- _Dataset extract_
==========
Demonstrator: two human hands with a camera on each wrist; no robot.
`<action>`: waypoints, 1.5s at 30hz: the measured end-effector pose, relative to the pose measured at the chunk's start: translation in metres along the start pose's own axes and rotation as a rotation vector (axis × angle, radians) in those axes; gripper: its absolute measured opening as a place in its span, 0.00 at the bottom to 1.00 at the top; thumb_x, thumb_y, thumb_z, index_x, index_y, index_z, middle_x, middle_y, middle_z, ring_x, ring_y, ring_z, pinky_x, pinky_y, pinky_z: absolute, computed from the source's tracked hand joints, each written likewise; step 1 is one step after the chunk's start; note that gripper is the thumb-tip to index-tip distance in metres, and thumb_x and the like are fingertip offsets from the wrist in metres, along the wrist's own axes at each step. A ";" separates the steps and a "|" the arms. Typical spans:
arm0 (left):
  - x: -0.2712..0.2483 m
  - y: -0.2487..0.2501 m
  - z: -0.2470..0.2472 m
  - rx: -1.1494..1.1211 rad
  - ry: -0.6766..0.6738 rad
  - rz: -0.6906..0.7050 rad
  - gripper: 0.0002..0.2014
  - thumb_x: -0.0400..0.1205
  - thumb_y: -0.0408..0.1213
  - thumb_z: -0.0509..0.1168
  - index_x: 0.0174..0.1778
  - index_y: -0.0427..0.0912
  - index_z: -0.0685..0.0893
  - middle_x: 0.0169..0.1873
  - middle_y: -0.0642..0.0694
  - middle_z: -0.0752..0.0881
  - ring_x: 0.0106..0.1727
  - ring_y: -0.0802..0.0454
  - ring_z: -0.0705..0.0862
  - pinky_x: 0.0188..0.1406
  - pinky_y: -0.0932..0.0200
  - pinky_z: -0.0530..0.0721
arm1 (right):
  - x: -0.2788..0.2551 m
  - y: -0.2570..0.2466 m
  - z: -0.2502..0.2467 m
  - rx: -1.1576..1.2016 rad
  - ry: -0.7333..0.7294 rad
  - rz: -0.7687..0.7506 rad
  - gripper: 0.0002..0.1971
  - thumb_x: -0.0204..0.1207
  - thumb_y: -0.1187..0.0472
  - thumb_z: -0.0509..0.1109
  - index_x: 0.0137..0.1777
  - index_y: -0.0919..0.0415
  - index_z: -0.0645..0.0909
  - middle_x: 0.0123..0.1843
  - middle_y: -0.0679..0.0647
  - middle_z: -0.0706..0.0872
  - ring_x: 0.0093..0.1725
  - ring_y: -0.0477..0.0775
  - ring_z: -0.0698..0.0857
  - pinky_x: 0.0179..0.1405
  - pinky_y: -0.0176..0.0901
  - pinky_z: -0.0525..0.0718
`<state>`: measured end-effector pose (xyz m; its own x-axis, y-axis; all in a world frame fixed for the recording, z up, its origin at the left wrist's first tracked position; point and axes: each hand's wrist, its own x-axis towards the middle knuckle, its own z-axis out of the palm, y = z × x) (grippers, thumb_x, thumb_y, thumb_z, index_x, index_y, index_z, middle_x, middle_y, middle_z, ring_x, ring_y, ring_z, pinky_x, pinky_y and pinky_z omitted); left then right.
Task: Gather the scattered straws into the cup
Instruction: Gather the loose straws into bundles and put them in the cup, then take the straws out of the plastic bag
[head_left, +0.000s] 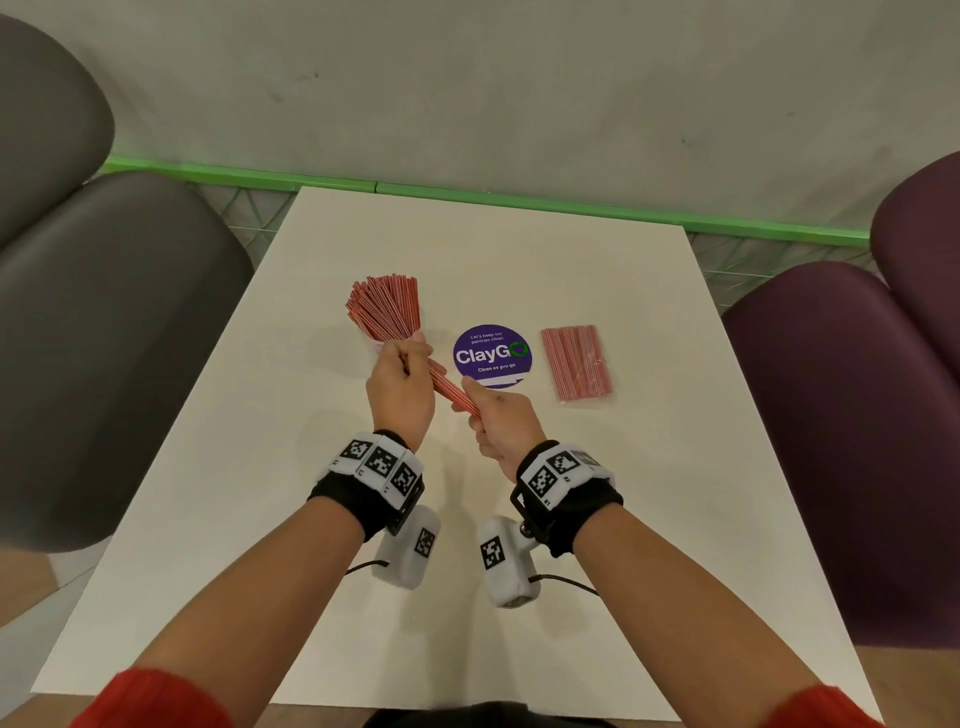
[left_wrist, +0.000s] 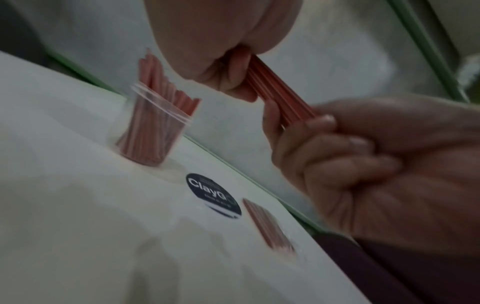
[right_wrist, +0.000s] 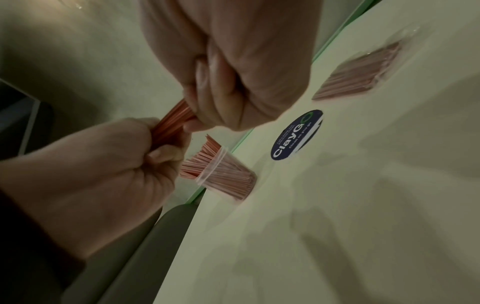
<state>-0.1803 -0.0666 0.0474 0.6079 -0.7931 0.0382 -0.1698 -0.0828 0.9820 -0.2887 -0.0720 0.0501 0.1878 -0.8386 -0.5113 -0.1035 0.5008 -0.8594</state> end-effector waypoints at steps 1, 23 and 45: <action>0.006 -0.001 -0.003 -0.017 0.000 -0.006 0.12 0.86 0.45 0.56 0.39 0.44 0.76 0.29 0.53 0.84 0.25 0.65 0.81 0.28 0.73 0.78 | 0.003 -0.001 0.005 -0.020 0.014 -0.012 0.18 0.80 0.50 0.63 0.33 0.58 0.83 0.23 0.51 0.70 0.15 0.42 0.62 0.14 0.30 0.60; 0.141 0.006 -0.013 0.246 -0.047 0.280 0.07 0.87 0.36 0.49 0.56 0.38 0.68 0.38 0.47 0.76 0.36 0.49 0.76 0.36 0.57 0.75 | 0.111 -0.042 0.066 -0.224 0.143 0.028 0.22 0.78 0.52 0.67 0.67 0.60 0.69 0.60 0.65 0.83 0.30 0.51 0.81 0.24 0.39 0.82; 0.119 -0.029 -0.032 0.629 -0.076 0.407 0.25 0.81 0.43 0.64 0.75 0.50 0.71 0.80 0.39 0.64 0.79 0.39 0.63 0.75 0.42 0.62 | 0.108 -0.033 0.065 -0.079 0.175 -0.012 0.17 0.80 0.56 0.66 0.65 0.62 0.71 0.46 0.60 0.83 0.38 0.56 0.85 0.30 0.44 0.87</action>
<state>-0.0783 -0.1396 0.0295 0.3508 -0.8723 0.3405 -0.7949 -0.0852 0.6008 -0.2018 -0.1659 0.0239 0.0171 -0.8724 -0.4885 -0.1804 0.4778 -0.8597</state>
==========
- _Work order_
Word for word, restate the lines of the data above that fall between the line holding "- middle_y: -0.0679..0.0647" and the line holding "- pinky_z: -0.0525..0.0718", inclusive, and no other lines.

- _Written reply_
  - middle_y: -0.0679..0.0647
  - middle_z: -0.0706..0.0872
  - ring_x: 0.0093..0.1725
  - ring_y: -0.0477..0.0775
  - ring_z: -0.0698..0.0857
  - pinky_x: 0.0179..0.1405
  - pinky_y: -0.0176..0.0901
  - pinky_z: -0.0525..0.0718

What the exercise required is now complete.